WHAT IS NEEDED
Drop every picture and copy exactly the lines from the one with "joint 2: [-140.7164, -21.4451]" through the last line of the listing below.

INFORMATION SUPPLIED
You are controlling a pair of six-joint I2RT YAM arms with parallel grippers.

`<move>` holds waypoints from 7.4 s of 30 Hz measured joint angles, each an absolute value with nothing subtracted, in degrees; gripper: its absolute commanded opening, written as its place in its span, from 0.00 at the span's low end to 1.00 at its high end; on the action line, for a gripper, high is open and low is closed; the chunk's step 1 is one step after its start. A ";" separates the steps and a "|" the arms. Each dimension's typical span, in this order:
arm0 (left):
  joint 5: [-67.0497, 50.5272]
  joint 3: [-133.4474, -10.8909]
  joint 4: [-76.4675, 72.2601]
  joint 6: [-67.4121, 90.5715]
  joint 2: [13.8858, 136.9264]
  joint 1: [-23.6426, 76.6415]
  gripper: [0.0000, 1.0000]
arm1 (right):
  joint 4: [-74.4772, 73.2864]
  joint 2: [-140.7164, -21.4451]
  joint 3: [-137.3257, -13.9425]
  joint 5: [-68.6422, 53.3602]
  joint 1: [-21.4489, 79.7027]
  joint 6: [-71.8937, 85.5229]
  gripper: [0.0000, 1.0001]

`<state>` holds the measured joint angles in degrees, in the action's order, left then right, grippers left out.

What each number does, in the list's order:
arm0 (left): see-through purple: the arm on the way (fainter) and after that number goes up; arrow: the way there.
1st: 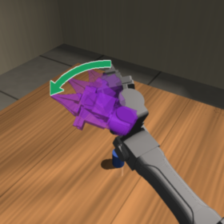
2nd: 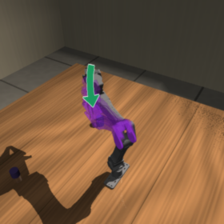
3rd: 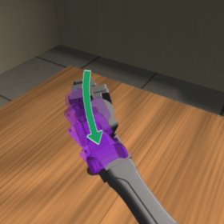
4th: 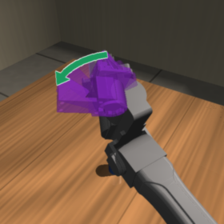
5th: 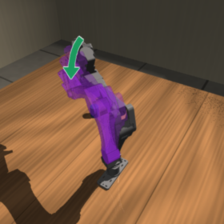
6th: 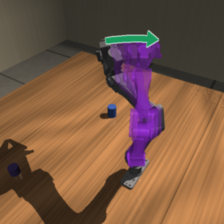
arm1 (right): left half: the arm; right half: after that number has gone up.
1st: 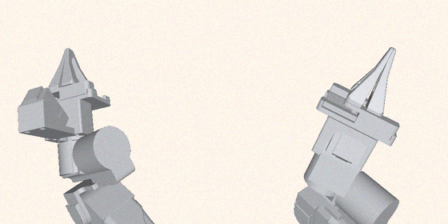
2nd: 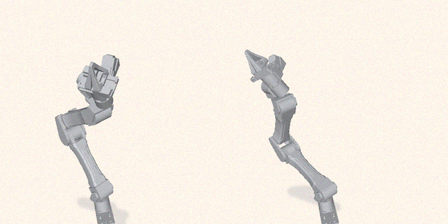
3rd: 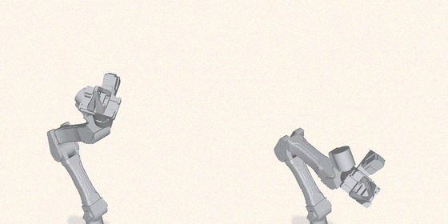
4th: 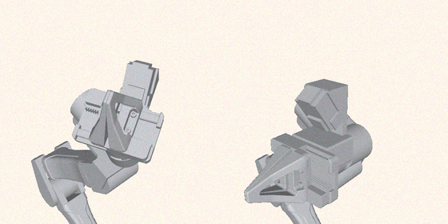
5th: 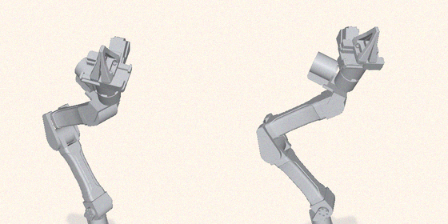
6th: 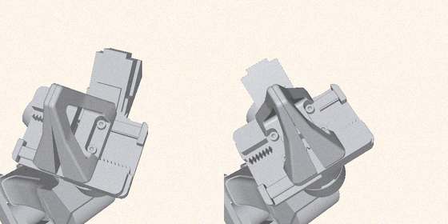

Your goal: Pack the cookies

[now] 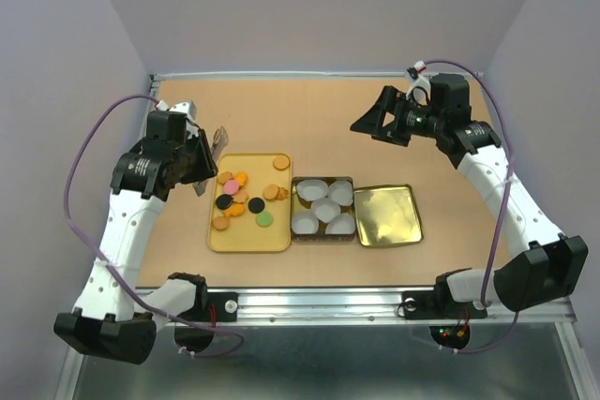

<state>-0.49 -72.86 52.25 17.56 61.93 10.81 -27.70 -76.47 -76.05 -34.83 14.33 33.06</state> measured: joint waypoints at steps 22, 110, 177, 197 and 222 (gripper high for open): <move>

ANSWER SPACE
  joint 2: [-140.7164, -21.4451]
  joint 3: [-137.3257, -13.9425]
  joint 5: [-68.6422, 53.3602]
  joint 1: [-21.4489, 79.7027]
  joint 6: [-71.8937, 85.5229]
  gripper: [0.0000, 1.0001]

`<state>` holds the measured joint angles in degrees, in the action's order, left then right, grippers left out.

What each number does, in the list's order:
arm0 (left): see-through purple: the arm on the way (fainter) and after that number goes up; arrow: the way there.
1st: 
2nd: 
3rd: 
4th: 
5th: 
6th: 
arm1 (right): left half: the arm; right half: after that number has gone up.
1st: 
2nd: 
3rd: 
4th: 
5th: 
6th: 

Your goal: Pack the cookies

[now] 

<state>-0.49 -72.86 52.25 17.56 61.93 10.81 -27.70 -76.47 -76.05 -34.83 14.33 33.06</state> measured: joint waypoints at steps 22, 110, 177, 197 and 222 (gripper high for open): <move>

With that, the exercise is finished.